Restate word for word the opening line of the data below and every line after it until the line with "Trace the outline of the beige", that line too, but not the pictures.

───

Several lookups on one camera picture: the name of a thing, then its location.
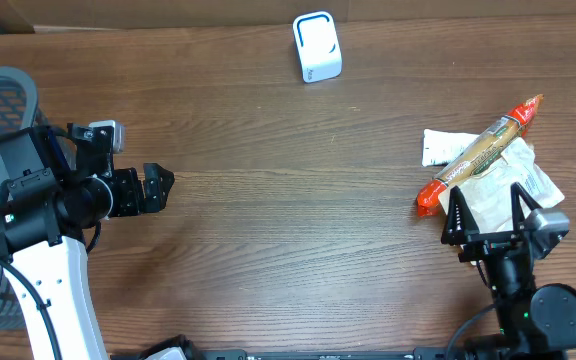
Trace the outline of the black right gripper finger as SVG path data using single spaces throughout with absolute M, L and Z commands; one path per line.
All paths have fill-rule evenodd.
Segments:
M 541 209 L 541 205 L 527 192 L 527 190 L 519 182 L 514 182 L 510 186 L 510 192 L 513 230 L 519 231 L 520 224 L 525 220 L 522 205 L 525 204 L 530 211 Z
M 458 186 L 453 187 L 449 194 L 443 235 L 475 235 L 478 233 L 479 227 L 462 191 Z

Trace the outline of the beige plastic pouch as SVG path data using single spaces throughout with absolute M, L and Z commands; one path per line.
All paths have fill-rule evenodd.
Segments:
M 510 187 L 515 182 L 544 208 L 554 207 L 565 199 L 535 164 L 533 146 L 516 138 L 483 173 L 456 184 L 481 233 L 512 229 Z

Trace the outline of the orange spaghetti packet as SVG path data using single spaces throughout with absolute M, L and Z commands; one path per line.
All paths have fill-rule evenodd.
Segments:
M 544 100 L 536 95 L 517 105 L 490 125 L 428 182 L 416 198 L 417 215 L 434 216 L 440 211 L 439 195 L 471 176 L 484 172 L 516 138 L 523 137 L 531 126 Z

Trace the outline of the white Pantene tube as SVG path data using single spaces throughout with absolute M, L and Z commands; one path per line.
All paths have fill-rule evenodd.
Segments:
M 477 134 L 425 129 L 421 165 L 423 167 L 447 165 L 461 155 L 477 138 Z

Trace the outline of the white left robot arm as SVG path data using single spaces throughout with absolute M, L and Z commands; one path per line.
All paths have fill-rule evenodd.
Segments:
M 162 211 L 173 172 L 147 163 L 117 169 L 115 121 L 33 126 L 0 136 L 8 178 L 0 196 L 0 266 L 21 306 L 36 359 L 105 359 L 88 257 L 101 223 Z

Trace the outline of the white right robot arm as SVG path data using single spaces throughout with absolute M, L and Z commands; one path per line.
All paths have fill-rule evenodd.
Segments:
M 461 248 L 460 262 L 477 265 L 493 302 L 454 332 L 446 359 L 565 359 L 576 349 L 576 289 L 539 287 L 534 278 L 535 262 L 568 234 L 570 220 L 517 182 L 510 195 L 512 228 L 483 233 L 462 191 L 450 191 L 441 242 Z

───

*EXERCISE SOLUTION*:
Several lookups on one camera picture: the name of a thing, then its location.
Trace the outline of the black right gripper finger as SVG path data using single spaces throughout with absolute M, L and Z commands; one path per line.
All paths have fill-rule evenodd.
Segments:
M 541 209 L 541 205 L 527 192 L 527 190 L 519 182 L 514 182 L 510 186 L 510 192 L 513 230 L 519 231 L 520 224 L 525 220 L 522 205 L 525 204 L 530 211 Z
M 458 186 L 453 187 L 449 194 L 443 235 L 475 235 L 478 233 L 479 227 L 462 191 Z

Trace the outline of the beige plastic pouch as SVG path data using single spaces throughout with absolute M, L and Z commands; one path per line.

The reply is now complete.